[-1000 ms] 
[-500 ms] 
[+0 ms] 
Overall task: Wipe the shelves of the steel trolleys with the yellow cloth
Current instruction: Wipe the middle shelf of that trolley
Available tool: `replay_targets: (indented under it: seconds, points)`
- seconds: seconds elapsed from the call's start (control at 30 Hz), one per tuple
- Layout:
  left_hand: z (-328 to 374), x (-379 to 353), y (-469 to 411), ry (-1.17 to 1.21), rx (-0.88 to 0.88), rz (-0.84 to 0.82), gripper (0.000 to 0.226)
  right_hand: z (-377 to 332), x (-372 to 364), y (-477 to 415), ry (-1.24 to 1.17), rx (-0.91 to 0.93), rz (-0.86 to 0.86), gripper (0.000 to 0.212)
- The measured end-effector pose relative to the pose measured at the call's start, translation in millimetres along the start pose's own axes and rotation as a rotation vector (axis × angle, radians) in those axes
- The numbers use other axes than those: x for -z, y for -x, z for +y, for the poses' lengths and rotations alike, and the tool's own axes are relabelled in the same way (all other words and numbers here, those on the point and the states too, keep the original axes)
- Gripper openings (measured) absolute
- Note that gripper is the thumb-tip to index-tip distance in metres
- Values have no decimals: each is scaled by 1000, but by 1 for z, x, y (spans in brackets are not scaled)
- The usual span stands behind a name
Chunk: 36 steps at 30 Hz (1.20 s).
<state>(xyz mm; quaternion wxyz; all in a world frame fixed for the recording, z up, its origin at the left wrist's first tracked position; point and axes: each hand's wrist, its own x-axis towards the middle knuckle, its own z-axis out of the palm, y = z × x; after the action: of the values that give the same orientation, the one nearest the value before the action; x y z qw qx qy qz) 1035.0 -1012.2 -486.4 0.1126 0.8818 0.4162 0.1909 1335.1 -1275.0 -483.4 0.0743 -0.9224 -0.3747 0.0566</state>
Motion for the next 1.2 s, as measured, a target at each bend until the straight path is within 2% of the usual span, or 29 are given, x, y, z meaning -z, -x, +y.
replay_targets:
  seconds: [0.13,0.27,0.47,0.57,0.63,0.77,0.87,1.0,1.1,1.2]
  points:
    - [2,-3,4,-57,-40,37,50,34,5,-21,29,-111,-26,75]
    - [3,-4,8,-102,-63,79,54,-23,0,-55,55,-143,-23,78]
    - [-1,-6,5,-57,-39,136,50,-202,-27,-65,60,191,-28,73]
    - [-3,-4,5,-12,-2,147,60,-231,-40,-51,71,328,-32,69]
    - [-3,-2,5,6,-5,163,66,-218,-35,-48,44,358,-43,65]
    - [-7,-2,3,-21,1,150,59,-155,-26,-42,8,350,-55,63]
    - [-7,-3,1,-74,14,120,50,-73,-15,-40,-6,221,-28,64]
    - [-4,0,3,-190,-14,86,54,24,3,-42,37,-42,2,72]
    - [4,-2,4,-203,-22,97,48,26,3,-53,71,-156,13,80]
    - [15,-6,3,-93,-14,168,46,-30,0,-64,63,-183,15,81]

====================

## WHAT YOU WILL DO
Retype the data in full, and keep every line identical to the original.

## EXPECTED OUTPUT
[-1000 ms] 
[-500 ms] 
[+0 ms] 
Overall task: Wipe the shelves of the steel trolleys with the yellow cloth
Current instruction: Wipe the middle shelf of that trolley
Available tool: `replay_targets: (indented under it: seconds, points)`
- seconds: seconds elapsed from the call's start (control at 30 Hz), one per tuple
- Layout:
  left_hand: z (-328 to 374), x (-379 to 353), y (-469 to 411), ry (-1.17 to 1.21), rx (-0.88 to 0.88), rz (-0.84 to 0.82), gripper (0.000 to 0.226)
  right_hand: z (-377 to 332), x (-372 to 364), y (-477 to 415), ry (-1.24 to 1.17), rx (-0.91 to 0.93), rz (-0.86 to 0.86), gripper (0.000 to 0.212)
- The measured end-effector pose relative to the pose measured at the call's start, translation in millimetres along the start pose's own axes and rotation as a rotation vector (axis × angle, radians) in those axes
- The numbers use other axes than those: x for -z, y for -x, z for +y, for the poses' lengths and rotations alike, and the tool's own axes are relabelled in the same way (all other words and numbers here, those on the point and the states too, keep the original axes)
- Gripper openings (measured) absolute
- Note that gripper is the thumb-tip to index-tip distance in metres
- Values have no decimals: each is scaled by 1000, but by 1 for z, x, y (spans in brackets are not scaled)
- The usual span stands behind a name
Chunk: 36 steps at 30 Hz (1.20 s).
<state>(xyz mm; quaternion wxyz; all in a world frame fixed for the recording, z up, its origin at the left wrist's first tracked position; point and axes: each hand's wrist, its own x-axis towards the middle knuckle, its own z-axis out of the palm, y = z × x; after the action: of the values that give the same orientation, the one nearest the value before the action; x y z qw qx qy qz) 1035.0 -1012.2 -486.4 0.1126 0.8818 0.4162 0.1909 1335.1 -1275.0 -483.4 0.0743 -0.9224 -0.3747 0.0566</state>
Motion for the next 1.2 s, as measured, a target at each bend until the straight path is within 2% of the usual span, or 29 are given, x, y, z meaning -z, -x, +y.
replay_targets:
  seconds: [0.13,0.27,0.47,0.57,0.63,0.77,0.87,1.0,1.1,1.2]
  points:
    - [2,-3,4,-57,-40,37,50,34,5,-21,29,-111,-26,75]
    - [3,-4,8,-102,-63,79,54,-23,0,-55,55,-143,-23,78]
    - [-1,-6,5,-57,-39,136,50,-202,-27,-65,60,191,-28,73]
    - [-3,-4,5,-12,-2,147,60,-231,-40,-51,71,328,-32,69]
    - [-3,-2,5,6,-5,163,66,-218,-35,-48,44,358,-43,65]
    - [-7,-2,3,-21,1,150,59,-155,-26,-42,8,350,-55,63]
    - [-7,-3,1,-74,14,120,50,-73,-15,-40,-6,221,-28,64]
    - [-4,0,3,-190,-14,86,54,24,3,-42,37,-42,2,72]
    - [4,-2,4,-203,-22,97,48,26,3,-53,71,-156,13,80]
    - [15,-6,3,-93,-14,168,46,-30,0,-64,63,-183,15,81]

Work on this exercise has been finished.